Exercise brief. Look through the material below. Copy every line with the string "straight" in it.

(Available records)

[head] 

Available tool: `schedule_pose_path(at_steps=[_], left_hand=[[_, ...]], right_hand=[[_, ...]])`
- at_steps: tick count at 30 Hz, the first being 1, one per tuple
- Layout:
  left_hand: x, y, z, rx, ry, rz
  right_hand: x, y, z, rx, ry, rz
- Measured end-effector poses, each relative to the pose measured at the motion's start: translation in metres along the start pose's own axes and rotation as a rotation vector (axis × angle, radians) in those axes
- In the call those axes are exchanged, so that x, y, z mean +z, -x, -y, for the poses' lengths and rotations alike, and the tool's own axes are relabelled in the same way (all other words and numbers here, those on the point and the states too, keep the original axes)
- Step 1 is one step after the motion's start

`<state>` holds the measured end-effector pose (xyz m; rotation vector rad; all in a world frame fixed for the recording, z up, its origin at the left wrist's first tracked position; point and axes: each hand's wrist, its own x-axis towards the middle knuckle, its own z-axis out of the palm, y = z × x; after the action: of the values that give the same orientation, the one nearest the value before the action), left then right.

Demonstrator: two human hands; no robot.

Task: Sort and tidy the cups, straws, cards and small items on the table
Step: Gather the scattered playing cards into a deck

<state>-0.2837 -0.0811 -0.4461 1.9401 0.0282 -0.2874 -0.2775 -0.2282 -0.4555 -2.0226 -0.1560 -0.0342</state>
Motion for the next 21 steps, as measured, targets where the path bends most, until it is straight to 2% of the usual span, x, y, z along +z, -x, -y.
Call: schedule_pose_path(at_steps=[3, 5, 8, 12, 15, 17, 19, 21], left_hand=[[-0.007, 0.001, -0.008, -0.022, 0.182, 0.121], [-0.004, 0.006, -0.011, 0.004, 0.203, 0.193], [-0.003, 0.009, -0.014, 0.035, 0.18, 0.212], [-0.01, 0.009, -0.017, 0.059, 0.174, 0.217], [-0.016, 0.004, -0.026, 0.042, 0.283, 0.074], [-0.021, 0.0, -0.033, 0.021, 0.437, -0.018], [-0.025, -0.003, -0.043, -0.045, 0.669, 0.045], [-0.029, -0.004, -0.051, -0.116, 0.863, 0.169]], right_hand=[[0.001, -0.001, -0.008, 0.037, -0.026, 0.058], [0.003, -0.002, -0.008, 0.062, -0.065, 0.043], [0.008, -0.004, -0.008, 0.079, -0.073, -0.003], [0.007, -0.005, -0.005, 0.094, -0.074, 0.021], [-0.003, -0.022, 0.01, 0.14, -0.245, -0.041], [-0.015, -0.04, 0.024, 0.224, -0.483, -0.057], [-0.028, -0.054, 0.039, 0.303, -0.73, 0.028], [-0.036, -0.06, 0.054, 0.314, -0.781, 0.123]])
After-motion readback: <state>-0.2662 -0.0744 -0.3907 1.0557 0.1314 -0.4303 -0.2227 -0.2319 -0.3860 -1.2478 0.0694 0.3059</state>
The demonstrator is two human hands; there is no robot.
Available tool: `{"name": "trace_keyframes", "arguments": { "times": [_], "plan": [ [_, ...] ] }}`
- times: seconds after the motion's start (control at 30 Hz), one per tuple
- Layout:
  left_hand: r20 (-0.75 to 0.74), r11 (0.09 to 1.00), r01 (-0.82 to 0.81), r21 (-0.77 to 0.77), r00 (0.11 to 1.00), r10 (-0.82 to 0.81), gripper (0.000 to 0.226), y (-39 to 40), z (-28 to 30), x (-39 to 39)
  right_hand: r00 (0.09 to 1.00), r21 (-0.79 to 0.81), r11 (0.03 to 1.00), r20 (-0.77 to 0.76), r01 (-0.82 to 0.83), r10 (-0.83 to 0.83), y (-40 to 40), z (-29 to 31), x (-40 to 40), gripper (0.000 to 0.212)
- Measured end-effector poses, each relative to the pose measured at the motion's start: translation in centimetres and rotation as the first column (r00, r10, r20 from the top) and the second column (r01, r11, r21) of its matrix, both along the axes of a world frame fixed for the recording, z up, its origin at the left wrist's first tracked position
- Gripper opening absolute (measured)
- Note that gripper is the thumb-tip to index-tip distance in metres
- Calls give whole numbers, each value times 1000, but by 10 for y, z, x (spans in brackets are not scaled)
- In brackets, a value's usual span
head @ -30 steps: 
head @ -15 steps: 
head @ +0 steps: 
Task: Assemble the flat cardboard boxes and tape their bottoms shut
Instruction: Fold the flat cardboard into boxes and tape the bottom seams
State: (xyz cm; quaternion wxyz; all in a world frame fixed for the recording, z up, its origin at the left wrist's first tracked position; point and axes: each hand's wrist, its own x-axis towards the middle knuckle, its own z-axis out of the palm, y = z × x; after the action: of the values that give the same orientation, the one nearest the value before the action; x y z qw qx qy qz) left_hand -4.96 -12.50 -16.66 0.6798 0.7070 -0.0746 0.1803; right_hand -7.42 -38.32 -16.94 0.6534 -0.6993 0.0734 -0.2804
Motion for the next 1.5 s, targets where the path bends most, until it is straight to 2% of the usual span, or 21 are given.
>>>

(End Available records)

The completed task.
Motion for the next 21 steps, as measured, targets where the path bends most, until it is straight to 2% of the usual span, x, y, z along +z, -x, -y.
Motion for the next 1.5 s, targets where the path bends most, until it is straight to 2% of the usual span, or 21 are given.

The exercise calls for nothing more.